- WHAT THE TASK REQUIRES:
Reprint the lines below as they are, minus the pictures.

- RECORDS FOR THIS EXERCISE:

┄┄┄┄┄┄┄┄┄┄

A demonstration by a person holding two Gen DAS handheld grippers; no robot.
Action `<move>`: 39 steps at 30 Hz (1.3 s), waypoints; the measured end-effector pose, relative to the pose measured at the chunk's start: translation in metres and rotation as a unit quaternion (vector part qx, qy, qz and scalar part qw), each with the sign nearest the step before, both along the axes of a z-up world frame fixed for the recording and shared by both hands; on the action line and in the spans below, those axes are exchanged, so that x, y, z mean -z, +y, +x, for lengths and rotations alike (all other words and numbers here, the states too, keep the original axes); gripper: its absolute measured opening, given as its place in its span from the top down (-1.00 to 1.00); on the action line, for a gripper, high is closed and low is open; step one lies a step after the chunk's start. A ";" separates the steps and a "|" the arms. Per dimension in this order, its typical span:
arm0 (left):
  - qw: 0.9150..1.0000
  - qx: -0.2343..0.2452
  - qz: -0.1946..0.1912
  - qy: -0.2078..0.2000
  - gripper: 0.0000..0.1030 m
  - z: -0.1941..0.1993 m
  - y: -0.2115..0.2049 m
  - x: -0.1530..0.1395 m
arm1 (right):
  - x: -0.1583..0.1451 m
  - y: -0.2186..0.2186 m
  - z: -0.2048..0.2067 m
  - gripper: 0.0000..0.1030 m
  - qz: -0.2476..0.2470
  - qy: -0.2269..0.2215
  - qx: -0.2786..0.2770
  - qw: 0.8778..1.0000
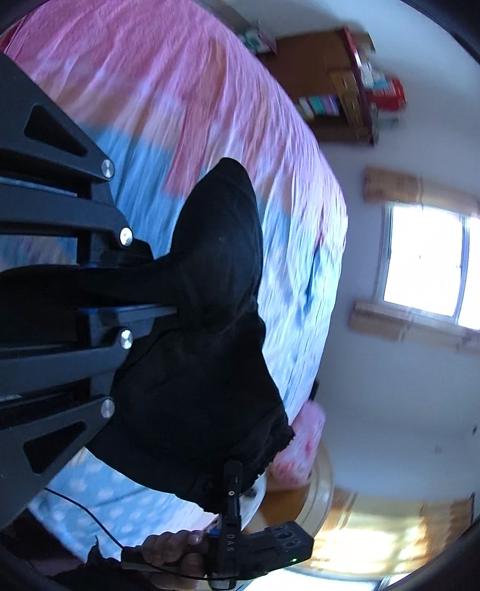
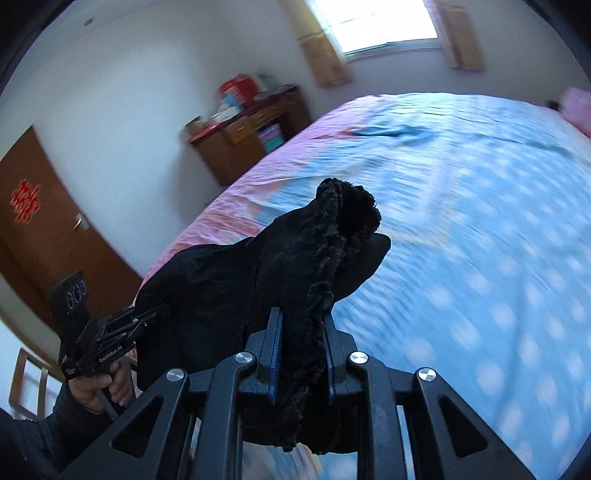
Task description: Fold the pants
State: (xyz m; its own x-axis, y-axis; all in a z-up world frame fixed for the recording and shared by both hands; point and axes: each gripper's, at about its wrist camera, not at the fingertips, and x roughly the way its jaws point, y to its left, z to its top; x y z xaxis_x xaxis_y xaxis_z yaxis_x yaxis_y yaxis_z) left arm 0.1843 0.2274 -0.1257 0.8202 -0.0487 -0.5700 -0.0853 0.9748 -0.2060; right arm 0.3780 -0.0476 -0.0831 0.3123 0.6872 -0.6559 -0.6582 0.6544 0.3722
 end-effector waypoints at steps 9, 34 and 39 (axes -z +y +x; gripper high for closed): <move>0.997 -0.048 -0.008 0.054 0.71 0.021 0.052 0.064 | 0.070 0.081 0.065 0.65 -0.029 0.045 -0.028 0.998; 0.988 -0.114 0.023 0.104 -0.66 -0.002 0.041 0.076 | 0.108 0.024 0.088 -0.16 -0.025 0.098 0.074 0.992; 0.990 -0.108 0.034 0.079 -0.66 -0.028 0.024 0.050 | 0.082 -0.001 0.061 -0.16 -0.032 0.064 0.108 0.992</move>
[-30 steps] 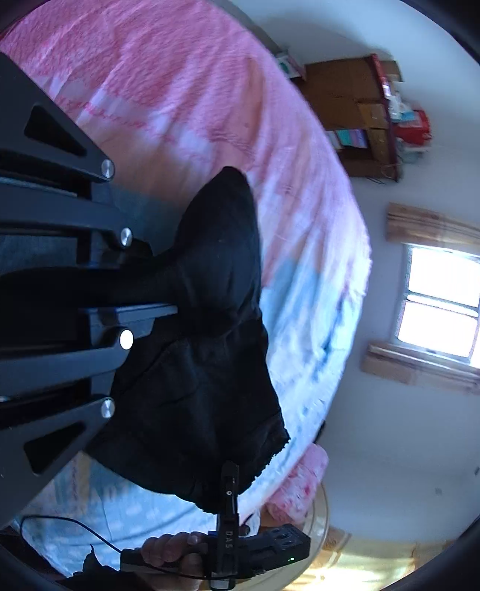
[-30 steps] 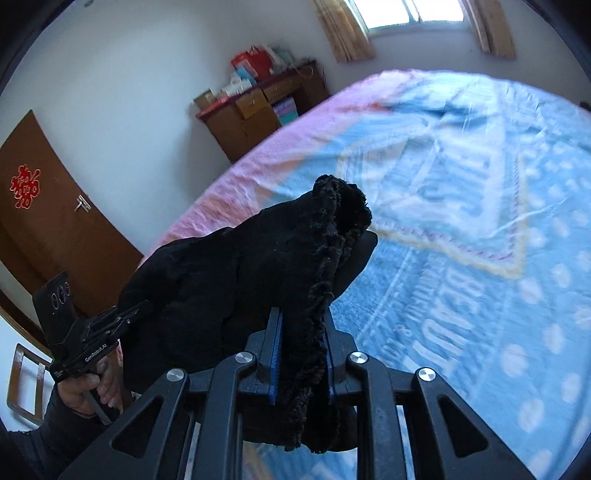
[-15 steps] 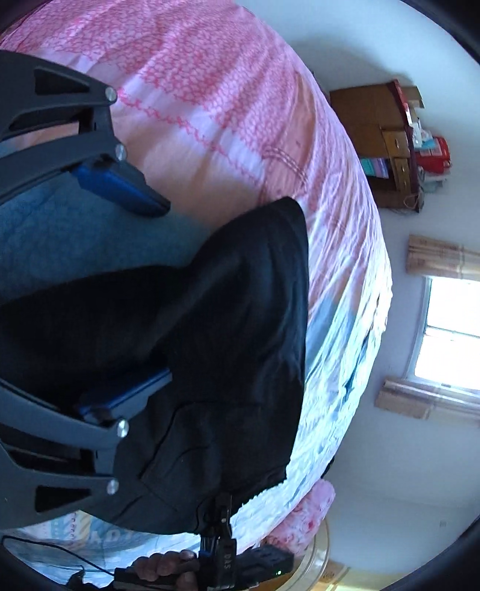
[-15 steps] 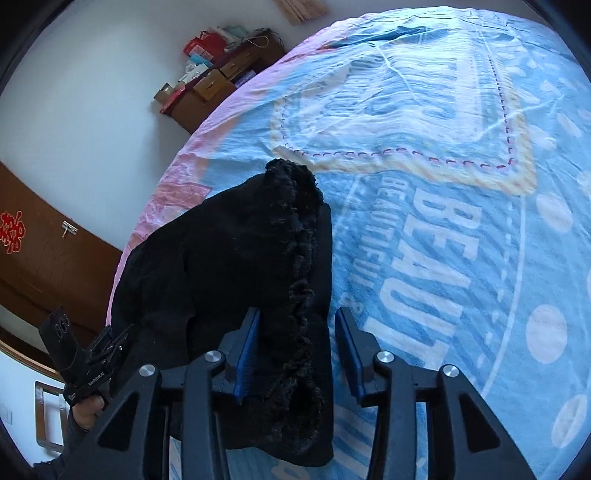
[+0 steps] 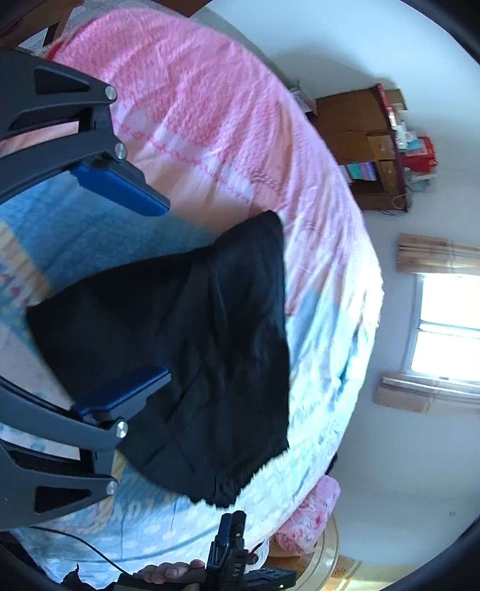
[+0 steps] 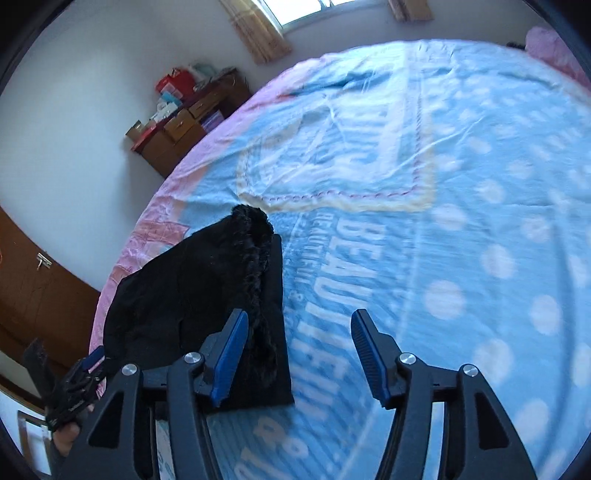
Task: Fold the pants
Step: 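Release the pants with both tools and pull them back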
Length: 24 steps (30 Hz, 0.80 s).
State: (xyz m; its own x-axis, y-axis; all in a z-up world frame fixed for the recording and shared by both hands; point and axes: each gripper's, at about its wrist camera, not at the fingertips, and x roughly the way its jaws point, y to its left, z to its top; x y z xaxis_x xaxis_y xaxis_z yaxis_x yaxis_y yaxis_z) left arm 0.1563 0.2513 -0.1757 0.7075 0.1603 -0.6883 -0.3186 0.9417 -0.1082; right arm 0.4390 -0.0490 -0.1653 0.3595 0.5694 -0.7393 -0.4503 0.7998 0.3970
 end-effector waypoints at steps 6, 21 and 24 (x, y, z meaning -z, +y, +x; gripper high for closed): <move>1.000 0.012 0.003 -0.029 -0.66 -0.035 -0.026 -0.024 | -0.035 -0.007 -0.073 -0.18 -0.008 -0.064 -0.016 0.998; 0.995 0.041 0.030 -0.090 -0.85 -0.071 -0.080 -0.064 | -0.072 -0.019 -0.204 -0.29 -0.024 -0.182 -0.007 0.983; 0.994 0.052 0.029 -0.088 -0.85 -0.074 -0.089 -0.063 | -0.075 -0.023 -0.223 -0.30 -0.026 -0.200 0.007 0.979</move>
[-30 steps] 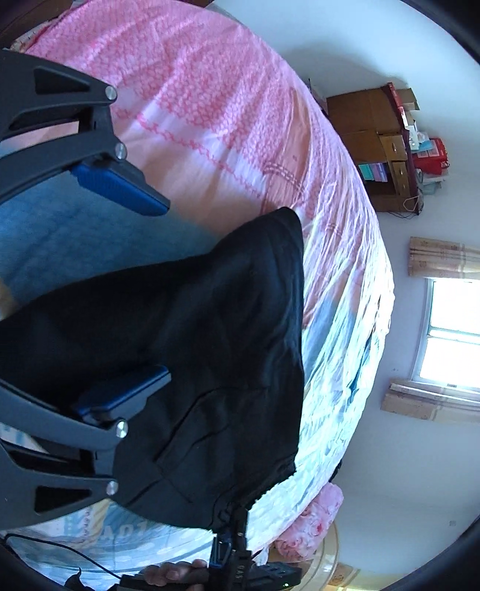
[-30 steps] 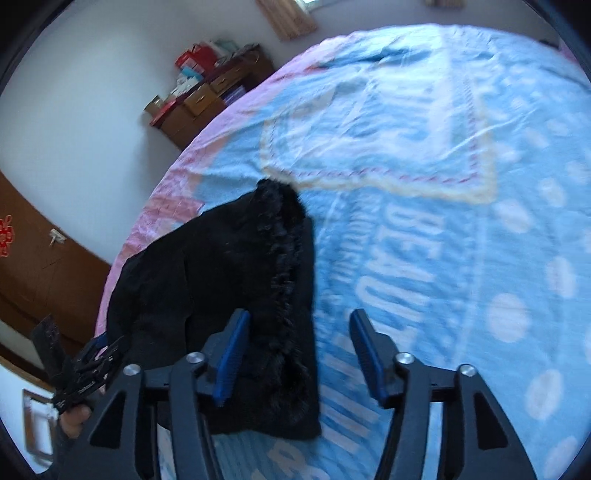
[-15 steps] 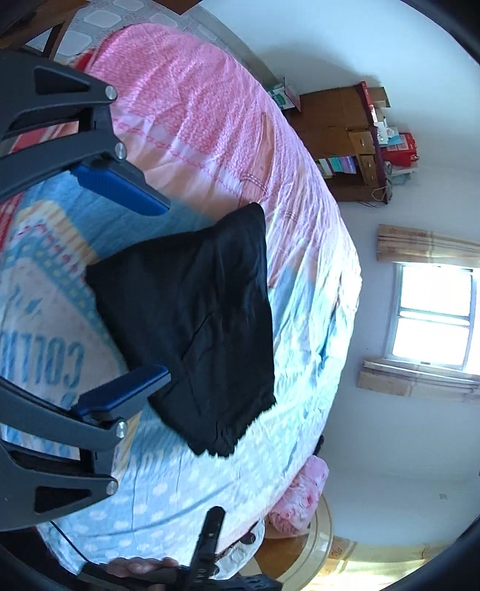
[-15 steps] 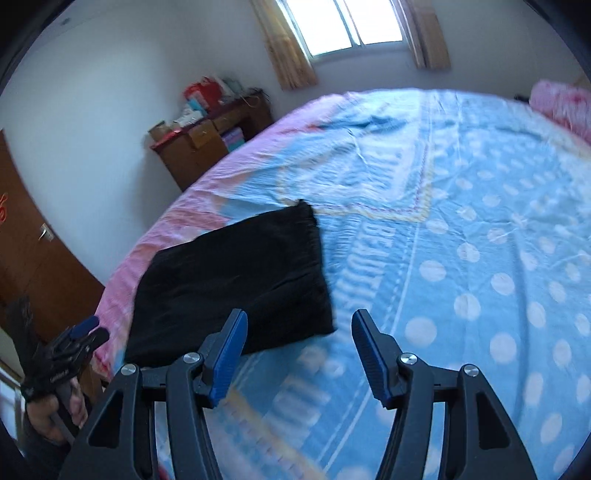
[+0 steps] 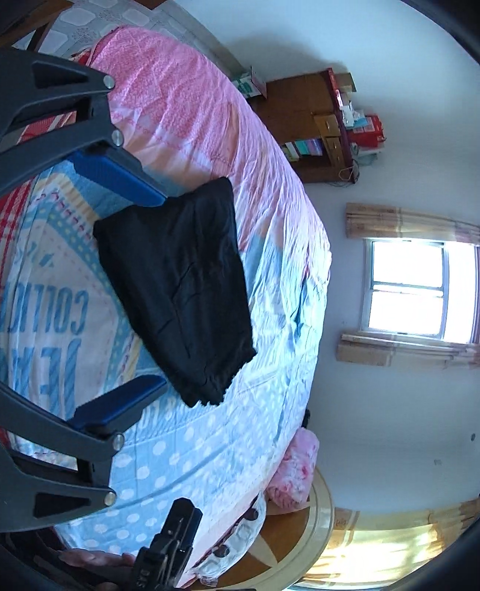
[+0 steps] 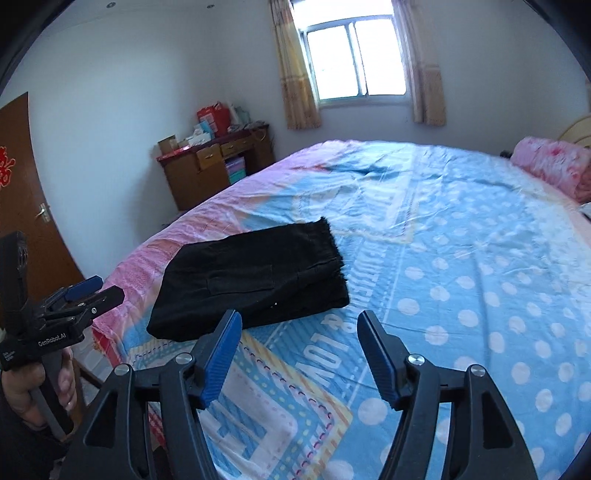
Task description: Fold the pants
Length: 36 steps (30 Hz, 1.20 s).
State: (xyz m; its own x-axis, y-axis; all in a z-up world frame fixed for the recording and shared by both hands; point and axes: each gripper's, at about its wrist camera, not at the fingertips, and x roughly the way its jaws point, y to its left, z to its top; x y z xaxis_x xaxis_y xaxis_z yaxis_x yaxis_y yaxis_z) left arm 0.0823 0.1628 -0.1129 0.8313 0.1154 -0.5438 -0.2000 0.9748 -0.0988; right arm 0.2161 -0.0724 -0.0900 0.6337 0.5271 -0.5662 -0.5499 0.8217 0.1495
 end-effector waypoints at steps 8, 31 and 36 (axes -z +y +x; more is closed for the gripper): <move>1.000 0.005 0.017 -0.017 -0.85 -0.009 -0.012 -0.009 | -0.005 -0.002 -0.028 -0.30 0.003 -0.013 0.004 1.000; 0.998 -0.001 0.022 -0.058 -0.95 -0.027 -0.017 -0.037 | -0.037 -0.010 -0.084 -0.36 0.009 -0.068 0.014 0.998; 0.998 -0.005 0.019 -0.055 -0.95 -0.026 -0.013 -0.035 | -0.037 -0.006 -0.086 -0.38 0.010 -0.069 0.008 0.998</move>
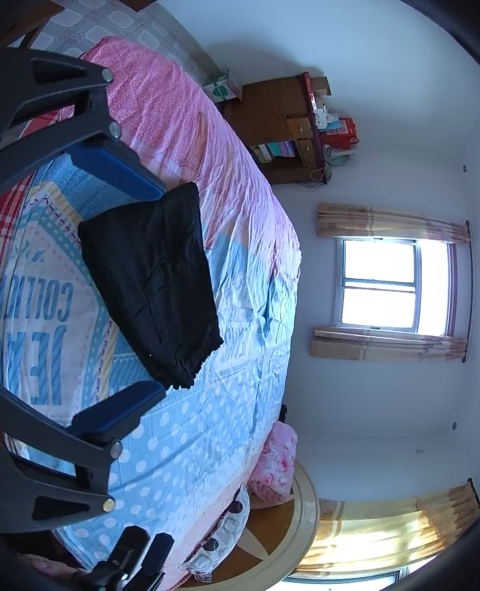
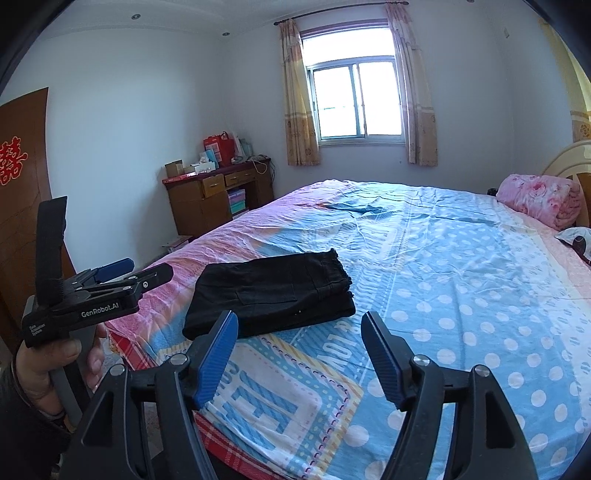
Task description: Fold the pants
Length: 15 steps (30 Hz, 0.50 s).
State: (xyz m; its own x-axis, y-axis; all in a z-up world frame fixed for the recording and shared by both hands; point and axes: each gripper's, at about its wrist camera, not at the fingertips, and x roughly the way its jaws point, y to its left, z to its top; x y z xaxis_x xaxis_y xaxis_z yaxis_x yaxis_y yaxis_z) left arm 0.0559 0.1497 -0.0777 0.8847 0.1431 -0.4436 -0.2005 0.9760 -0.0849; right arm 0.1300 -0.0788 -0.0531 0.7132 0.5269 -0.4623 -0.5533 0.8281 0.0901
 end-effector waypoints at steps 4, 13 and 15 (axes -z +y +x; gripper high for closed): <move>1.000 -0.001 -0.001 0.003 -0.95 0.001 0.000 0.002 | 0.003 0.001 0.000 -0.38 -0.004 0.001 -0.001 1.000; 1.000 0.004 0.009 0.006 -1.00 0.001 -0.006 0.001 | 0.002 -0.003 -0.003 -0.43 0.009 -0.008 0.004 1.000; 1.000 0.004 0.008 0.003 -1.00 0.000 -0.007 0.000 | 0.000 -0.004 -0.005 -0.51 0.011 -0.012 0.008 1.000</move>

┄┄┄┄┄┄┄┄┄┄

- OUTPUT BELOW:
A demonstration by a person holding two Gen DAS handheld grippers; no robot.
Action `<move>`: 39 steps at 30 Hz (1.3 s), waypoints; the measured end-effector pose, relative to the pose measured at the chunk's start: translation in metres and rotation as a unit quaternion (vector part qx, qy, qz and scalar part qw), each with the sign nearest the step before, both along the axes of a z-up world frame fixed for the recording and shared by both hands; on the action line and in the spans below, those axes are exchanged, so that x, y, z mean -z, +y, +x, for lengths and rotations alike (all other words and numbers here, the states too, keep the original axes); gripper: its absolute measured opening, given as its place in its span from the top down (-1.00 to 1.00); on the action line, for a gripper, high is closed and low is open; step one lies a step after the chunk's start. A ";" separates the steps and a "|" the arms. Per dimension in this order, its typical span:
arm0 (left):
  - qw: 0.9150..1.0000
  - qx: -0.2343..0.2452
  - qz: -0.1946..0.1912
  - qy: -0.2078..0.2000
  - gripper: 0.0000..0.1030 m
  - z: -0.1941..0.1993 m
  - y: -0.2115..0.2049 m
  - x: -0.1530..0.1395 m
arm1 (right):
  - x: -0.1583..0.1451 m
  - y: -0.2186..0.2186 m
  - z: -0.2048..0.2067 m
  - gripper: 0.0000..0.1030 m
  - qz: -0.2476..0.2470
  - qy: -0.2269..0.2215
  - qx: -0.2786..0.2770
  - qw: 0.8778..1.0000
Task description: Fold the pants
State: (xyz m; its own x-axis, y-axis; all in a z-up world frame fixed for the recording and shared by both hands; point and axes: each gripper's, at about its wrist camera, not at the fingertips, and x roughly the way its jaws point, y to its left, z to its top; x y z xaxis_x xaxis_y xaxis_z yaxis_x yaxis_y yaxis_z) left arm 0.1843 0.2274 -0.1257 0.8202 -0.0487 -0.5700 -0.0853 0.9748 -0.2060; right arm 0.3780 -0.0476 -0.0831 0.3123 0.6872 -0.6559 -0.6582 0.6544 0.3722
 end-effector waypoints at steps 9, 34 and 39 (axes -z +y +x; gripper high for closed): <move>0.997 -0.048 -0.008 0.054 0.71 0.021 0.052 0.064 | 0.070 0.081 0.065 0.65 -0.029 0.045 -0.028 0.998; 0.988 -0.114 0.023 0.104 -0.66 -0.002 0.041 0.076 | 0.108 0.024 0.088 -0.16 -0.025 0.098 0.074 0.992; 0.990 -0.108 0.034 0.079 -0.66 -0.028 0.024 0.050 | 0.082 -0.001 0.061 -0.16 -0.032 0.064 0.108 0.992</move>
[-30 steps] 
[-30 steps] 
[-15 steps] 
[-15 steps] 
[+0 steps] 
[+0 steps] 
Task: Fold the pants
Step: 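Release the pants with both tools and pull them back
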Length: 24 steps (30 Hz, 0.80 s).
State: (xyz m; its own x-axis, y-axis; all in a z-up world frame fixed for the recording and shared by both hands; point and axes: each gripper's, at about its wrist camera, not at the fingertips, and x roughly the way its jaws point, y to its left, z to its top; x y z xaxis_x xaxis_y xaxis_z yaxis_x yaxis_y yaxis_z) left arm 0.1563 0.2513 -0.1757 0.7075 0.1603 -0.6883 -0.3186 0.9417 -0.1082; right arm 0.4390 -0.0490 -0.1653 0.3595 0.5694 -0.7393 -0.4503 0.7998 0.3970
 end-effector waypoints at steps 6, 21 and 24 (x, y, z meaning -z, +y, +x; gripper high for closed): <move>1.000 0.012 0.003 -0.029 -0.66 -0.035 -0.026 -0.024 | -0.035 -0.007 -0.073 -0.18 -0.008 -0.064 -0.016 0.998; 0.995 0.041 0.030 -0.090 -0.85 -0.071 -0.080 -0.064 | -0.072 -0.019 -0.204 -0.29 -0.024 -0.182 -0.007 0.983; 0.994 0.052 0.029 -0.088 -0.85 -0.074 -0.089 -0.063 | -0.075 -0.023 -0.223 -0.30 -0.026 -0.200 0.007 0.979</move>
[-30 steps] 
[-30 steps] 
[-15 steps] 
[-15 steps] 
[+0 steps] 
[+0 steps] 
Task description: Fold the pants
Length: 36 steps (30 Hz, 1.20 s).
State: (xyz m; its own x-axis, y-axis; all in a z-up world frame fixed for the recording and shared by both hands; point and axes: each gripper's, at about its wrist camera, not at the fingertips, and x roughly the way its jaws point, y to its left, z to its top; x y z xaxis_x xaxis_y xaxis_z yaxis_x yaxis_y yaxis_z) left arm 0.0823 0.1628 -0.1129 0.8313 0.1154 -0.5438 -0.2000 0.9748 -0.0988; right arm 0.2161 -0.0724 -0.0900 0.6337 0.5271 -0.5662 -0.5499 0.8217 0.1495
 end-effector waypoints at steps 8, 31 and 36 (axes -z +y +x; more is closed for the gripper): <move>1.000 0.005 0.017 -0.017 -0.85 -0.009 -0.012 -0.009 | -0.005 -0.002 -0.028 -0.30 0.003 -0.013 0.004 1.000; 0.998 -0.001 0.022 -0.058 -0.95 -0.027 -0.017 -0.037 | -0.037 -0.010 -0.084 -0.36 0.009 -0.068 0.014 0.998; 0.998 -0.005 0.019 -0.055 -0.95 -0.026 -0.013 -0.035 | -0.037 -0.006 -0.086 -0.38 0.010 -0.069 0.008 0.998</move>
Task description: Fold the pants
Length: 15 steps (30 Hz, 0.50 s).
State: (xyz m; its own x-axis, y-axis; all in a z-up world frame fixed for the recording and shared by both hands; point and axes: each gripper's, at about its wrist camera, not at the fingertips, and x roughly the way its jaws point, y to its left, z to its top; x y z xaxis_x xaxis_y xaxis_z yaxis_x yaxis_y yaxis_z) left arm 0.0559 0.1497 -0.0777 0.8847 0.1431 -0.4436 -0.2005 0.9760 -0.0849; right arm 0.1300 -0.0788 -0.0531 0.7132 0.5269 -0.4623 -0.5533 0.8281 0.0901
 end-effector waypoints at steps 4, 13 and 15 (axes -z +y +x; gripper high for closed): <move>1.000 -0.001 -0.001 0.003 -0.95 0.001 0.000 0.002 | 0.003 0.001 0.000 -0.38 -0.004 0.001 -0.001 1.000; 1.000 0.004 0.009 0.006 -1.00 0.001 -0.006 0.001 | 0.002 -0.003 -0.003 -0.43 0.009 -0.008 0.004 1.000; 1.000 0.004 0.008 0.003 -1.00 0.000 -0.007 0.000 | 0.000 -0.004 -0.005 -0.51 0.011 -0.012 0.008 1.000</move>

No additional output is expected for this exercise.